= Task requirements =
Which lines run from the one containing "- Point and" to the end of the material below? Copy them exactly, pictures excluded.
---------- Raw data ----------
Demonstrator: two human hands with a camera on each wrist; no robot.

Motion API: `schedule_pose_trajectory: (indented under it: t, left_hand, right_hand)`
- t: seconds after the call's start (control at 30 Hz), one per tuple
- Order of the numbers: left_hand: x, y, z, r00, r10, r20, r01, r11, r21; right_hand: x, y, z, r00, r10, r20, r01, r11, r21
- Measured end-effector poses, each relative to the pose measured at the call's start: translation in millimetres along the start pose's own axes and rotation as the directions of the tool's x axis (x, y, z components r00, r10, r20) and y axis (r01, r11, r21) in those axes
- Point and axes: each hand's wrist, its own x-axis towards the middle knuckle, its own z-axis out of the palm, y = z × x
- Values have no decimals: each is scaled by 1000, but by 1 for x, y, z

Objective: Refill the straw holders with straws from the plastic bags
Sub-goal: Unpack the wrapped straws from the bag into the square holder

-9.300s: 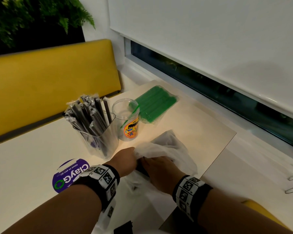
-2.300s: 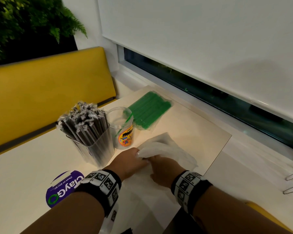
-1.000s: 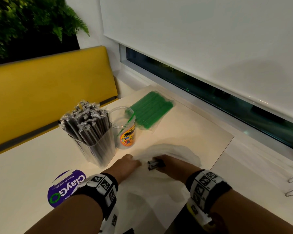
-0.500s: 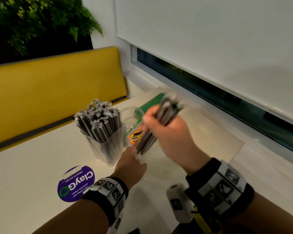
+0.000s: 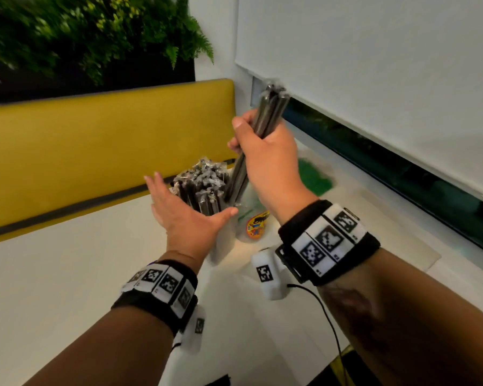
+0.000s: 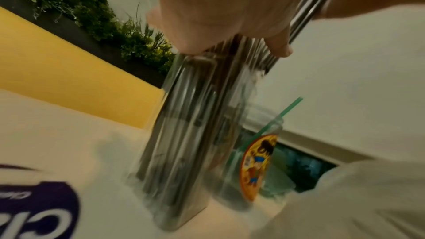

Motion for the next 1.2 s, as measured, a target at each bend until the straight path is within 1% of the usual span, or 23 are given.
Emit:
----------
= Written solution =
- Point and axes: each hand's wrist, its own x-axis towards the middle knuckle, its own z-axis out of the palm, y = z × x
- Values have no decimals: each is scaled by 1000, but by 1 for x, y, z

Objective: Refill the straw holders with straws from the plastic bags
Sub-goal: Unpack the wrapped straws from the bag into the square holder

-9.300s: 
-2.300s: 
-1.000s: 
-0.500s: 
+0.000s: 
+0.000s: 

Motion for the next 1.2 s, as measured, a target at each bend until the straight path is within 1% of the usual span, or 23 are given.
Emit:

Nothing further is required by the exercise.